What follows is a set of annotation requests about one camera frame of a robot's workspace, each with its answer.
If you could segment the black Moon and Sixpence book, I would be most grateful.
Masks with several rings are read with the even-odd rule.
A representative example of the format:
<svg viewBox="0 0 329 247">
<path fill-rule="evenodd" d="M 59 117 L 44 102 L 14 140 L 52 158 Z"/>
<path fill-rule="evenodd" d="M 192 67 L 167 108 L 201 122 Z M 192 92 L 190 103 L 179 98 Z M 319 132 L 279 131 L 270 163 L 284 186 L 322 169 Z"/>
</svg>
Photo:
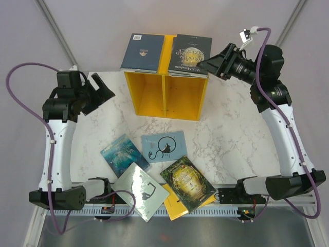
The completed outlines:
<svg viewBox="0 0 329 247">
<path fill-rule="evenodd" d="M 169 76 L 207 78 L 197 64 L 210 58 L 212 38 L 178 34 L 173 39 Z"/>
</svg>

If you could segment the navy blue crest book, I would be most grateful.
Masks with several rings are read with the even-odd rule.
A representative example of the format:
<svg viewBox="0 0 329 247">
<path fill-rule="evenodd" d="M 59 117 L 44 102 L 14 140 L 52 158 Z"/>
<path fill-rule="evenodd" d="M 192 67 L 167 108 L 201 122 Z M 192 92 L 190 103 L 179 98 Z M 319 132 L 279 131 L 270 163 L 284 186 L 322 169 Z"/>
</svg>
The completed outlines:
<svg viewBox="0 0 329 247">
<path fill-rule="evenodd" d="M 133 33 L 120 69 L 124 72 L 156 74 L 164 39 L 164 35 Z"/>
</svg>

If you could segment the light blue cat book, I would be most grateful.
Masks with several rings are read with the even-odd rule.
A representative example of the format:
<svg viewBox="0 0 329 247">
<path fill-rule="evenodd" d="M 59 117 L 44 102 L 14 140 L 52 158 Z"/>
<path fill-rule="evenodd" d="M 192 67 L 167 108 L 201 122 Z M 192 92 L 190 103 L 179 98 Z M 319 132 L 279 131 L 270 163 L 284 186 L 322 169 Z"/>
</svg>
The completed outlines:
<svg viewBox="0 0 329 247">
<path fill-rule="evenodd" d="M 142 154 L 149 163 L 175 161 L 187 156 L 183 131 L 143 135 Z"/>
</svg>

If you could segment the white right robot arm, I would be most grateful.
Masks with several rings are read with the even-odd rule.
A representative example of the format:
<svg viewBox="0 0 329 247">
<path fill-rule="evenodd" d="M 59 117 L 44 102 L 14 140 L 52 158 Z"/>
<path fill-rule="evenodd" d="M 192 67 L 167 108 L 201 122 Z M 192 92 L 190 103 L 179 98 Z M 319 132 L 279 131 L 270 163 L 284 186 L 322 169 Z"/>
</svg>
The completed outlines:
<svg viewBox="0 0 329 247">
<path fill-rule="evenodd" d="M 297 150 L 294 140 L 301 141 L 298 132 L 292 134 L 289 125 L 295 124 L 292 100 L 287 87 L 279 80 L 284 64 L 283 52 L 277 46 L 267 44 L 258 53 L 260 61 L 261 94 L 256 83 L 256 61 L 243 57 L 243 52 L 230 43 L 218 55 L 198 62 L 197 67 L 223 80 L 236 77 L 250 84 L 250 96 L 258 112 L 268 125 L 280 164 L 280 174 L 268 177 L 249 177 L 237 181 L 235 198 L 248 202 L 253 195 L 267 195 L 282 200 L 313 190 L 310 178 L 316 186 L 326 180 L 324 171 L 315 169 L 303 145 Z"/>
</svg>

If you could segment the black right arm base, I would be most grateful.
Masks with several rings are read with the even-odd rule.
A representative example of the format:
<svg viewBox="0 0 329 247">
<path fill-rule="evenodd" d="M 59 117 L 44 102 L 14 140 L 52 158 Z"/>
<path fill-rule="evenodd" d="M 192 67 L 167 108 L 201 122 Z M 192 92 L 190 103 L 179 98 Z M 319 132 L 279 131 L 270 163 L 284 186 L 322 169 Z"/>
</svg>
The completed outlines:
<svg viewBox="0 0 329 247">
<path fill-rule="evenodd" d="M 249 195 L 247 194 L 243 181 L 245 179 L 239 179 L 235 185 L 223 185 L 218 188 L 219 201 L 221 204 L 252 204 L 259 205 L 265 204 L 266 199 L 260 194 Z"/>
</svg>

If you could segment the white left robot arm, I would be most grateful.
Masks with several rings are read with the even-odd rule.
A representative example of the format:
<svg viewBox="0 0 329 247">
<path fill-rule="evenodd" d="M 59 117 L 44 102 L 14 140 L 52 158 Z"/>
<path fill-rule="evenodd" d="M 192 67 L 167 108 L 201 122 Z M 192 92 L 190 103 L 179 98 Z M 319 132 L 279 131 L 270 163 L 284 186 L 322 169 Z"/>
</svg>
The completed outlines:
<svg viewBox="0 0 329 247">
<path fill-rule="evenodd" d="M 78 70 L 57 73 L 58 86 L 42 106 L 42 120 L 46 124 L 44 168 L 38 189 L 29 193 L 29 202 L 44 209 L 81 210 L 96 198 L 101 203 L 112 199 L 109 181 L 91 178 L 86 182 L 72 182 L 70 176 L 71 147 L 80 114 L 88 115 L 115 94 L 97 73 L 92 79 Z"/>
</svg>

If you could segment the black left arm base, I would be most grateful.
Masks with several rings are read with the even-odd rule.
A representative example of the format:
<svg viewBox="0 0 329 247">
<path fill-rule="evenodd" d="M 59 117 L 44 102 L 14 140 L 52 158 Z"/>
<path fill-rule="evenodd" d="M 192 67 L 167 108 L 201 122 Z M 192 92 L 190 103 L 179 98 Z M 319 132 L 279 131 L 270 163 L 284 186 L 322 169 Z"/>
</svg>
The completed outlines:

Work to be completed
Go through the entries above and write them out again exactly, images left behind.

Your response
What follows is a set of annotation requests about one camera frame of a robot's workspace, each with its answer.
If you could segment the black Moon and Sixpence book, I would be most grateful.
Masks with several rings are read with the even-odd rule.
A representative example of the format:
<svg viewBox="0 0 329 247">
<path fill-rule="evenodd" d="M 59 117 L 44 102 L 14 140 L 52 158 Z"/>
<path fill-rule="evenodd" d="M 192 67 L 167 108 L 201 122 Z M 192 92 L 190 103 L 179 98 Z M 319 132 L 279 131 L 270 163 L 284 186 L 322 169 Z"/>
</svg>
Photo:
The completed outlines:
<svg viewBox="0 0 329 247">
<path fill-rule="evenodd" d="M 169 76 L 207 78 L 197 64 L 210 58 L 212 38 L 178 34 L 173 39 Z"/>
</svg>

If you could segment the navy blue crest book, I would be most grateful.
Masks with several rings are read with the even-odd rule.
A representative example of the format:
<svg viewBox="0 0 329 247">
<path fill-rule="evenodd" d="M 59 117 L 44 102 L 14 140 L 52 158 Z"/>
<path fill-rule="evenodd" d="M 192 67 L 167 108 L 201 122 Z M 192 92 L 190 103 L 179 98 Z M 319 132 L 279 131 L 270 163 L 284 186 L 322 169 Z"/>
</svg>
The completed outlines:
<svg viewBox="0 0 329 247">
<path fill-rule="evenodd" d="M 133 33 L 120 69 L 124 72 L 156 74 L 164 39 L 164 35 Z"/>
</svg>

If you could segment the light blue cat book, I would be most grateful.
Masks with several rings are read with the even-odd rule.
A representative example of the format:
<svg viewBox="0 0 329 247">
<path fill-rule="evenodd" d="M 59 117 L 44 102 L 14 140 L 52 158 Z"/>
<path fill-rule="evenodd" d="M 192 67 L 167 108 L 201 122 Z M 192 92 L 190 103 L 179 98 Z M 319 132 L 279 131 L 270 163 L 284 186 L 322 169 Z"/>
</svg>
The completed outlines:
<svg viewBox="0 0 329 247">
<path fill-rule="evenodd" d="M 142 154 L 149 163 L 175 161 L 187 156 L 183 131 L 143 135 Z"/>
</svg>

If you could segment the white right robot arm, I would be most grateful.
Masks with several rings are read with the even-odd rule.
A representative example of the format:
<svg viewBox="0 0 329 247">
<path fill-rule="evenodd" d="M 59 117 L 44 102 L 14 140 L 52 158 Z"/>
<path fill-rule="evenodd" d="M 192 67 L 167 108 L 201 122 Z M 192 92 L 190 103 L 179 98 Z M 319 132 L 279 131 L 270 163 L 284 186 L 322 169 Z"/>
</svg>
The completed outlines:
<svg viewBox="0 0 329 247">
<path fill-rule="evenodd" d="M 297 150 L 294 140 L 301 141 L 298 132 L 292 134 L 289 125 L 295 124 L 292 100 L 287 87 L 279 80 L 284 64 L 283 52 L 277 46 L 267 44 L 258 53 L 260 61 L 261 94 L 256 83 L 256 61 L 243 57 L 243 52 L 230 43 L 218 55 L 198 62 L 197 67 L 223 80 L 236 77 L 250 84 L 250 96 L 258 112 L 268 125 L 280 164 L 280 174 L 268 177 L 249 177 L 237 181 L 235 198 L 248 202 L 253 195 L 267 195 L 282 200 L 313 190 L 310 178 L 316 186 L 326 180 L 324 171 L 315 169 L 303 145 Z"/>
</svg>

If you could segment the black right arm base, I would be most grateful.
Masks with several rings are read with the even-odd rule.
A representative example of the format:
<svg viewBox="0 0 329 247">
<path fill-rule="evenodd" d="M 59 117 L 44 102 L 14 140 L 52 158 Z"/>
<path fill-rule="evenodd" d="M 192 67 L 167 108 L 201 122 Z M 192 92 L 190 103 L 179 98 Z M 319 132 L 279 131 L 270 163 L 284 186 L 322 169 Z"/>
</svg>
The completed outlines:
<svg viewBox="0 0 329 247">
<path fill-rule="evenodd" d="M 249 195 L 247 194 L 243 181 L 245 179 L 239 179 L 235 185 L 223 185 L 218 188 L 219 201 L 221 204 L 252 204 L 259 205 L 265 204 L 266 199 L 260 194 Z"/>
</svg>

If you could segment the white left robot arm, I would be most grateful.
Masks with several rings are read with the even-odd rule.
A representative example of the format:
<svg viewBox="0 0 329 247">
<path fill-rule="evenodd" d="M 59 117 L 44 102 L 14 140 L 52 158 Z"/>
<path fill-rule="evenodd" d="M 192 67 L 167 108 L 201 122 Z M 192 92 L 190 103 L 179 98 Z M 319 132 L 279 131 L 270 163 L 284 186 L 322 169 Z"/>
</svg>
The completed outlines:
<svg viewBox="0 0 329 247">
<path fill-rule="evenodd" d="M 78 70 L 57 73 L 58 86 L 42 106 L 42 120 L 46 124 L 44 168 L 38 189 L 29 193 L 29 202 L 44 209 L 81 210 L 96 198 L 101 203 L 112 199 L 109 181 L 91 178 L 86 182 L 72 182 L 70 176 L 71 147 L 80 114 L 88 115 L 115 94 L 97 73 L 92 79 Z"/>
</svg>

If you could segment the black left arm base, I would be most grateful.
Masks with several rings are read with the even-odd rule.
A representative example of the format:
<svg viewBox="0 0 329 247">
<path fill-rule="evenodd" d="M 59 117 L 44 102 L 14 140 L 52 158 Z"/>
<path fill-rule="evenodd" d="M 192 67 L 167 108 L 201 122 Z M 192 92 L 190 103 L 179 98 Z M 319 132 L 279 131 L 270 163 L 284 186 L 322 169 Z"/>
</svg>
The completed outlines:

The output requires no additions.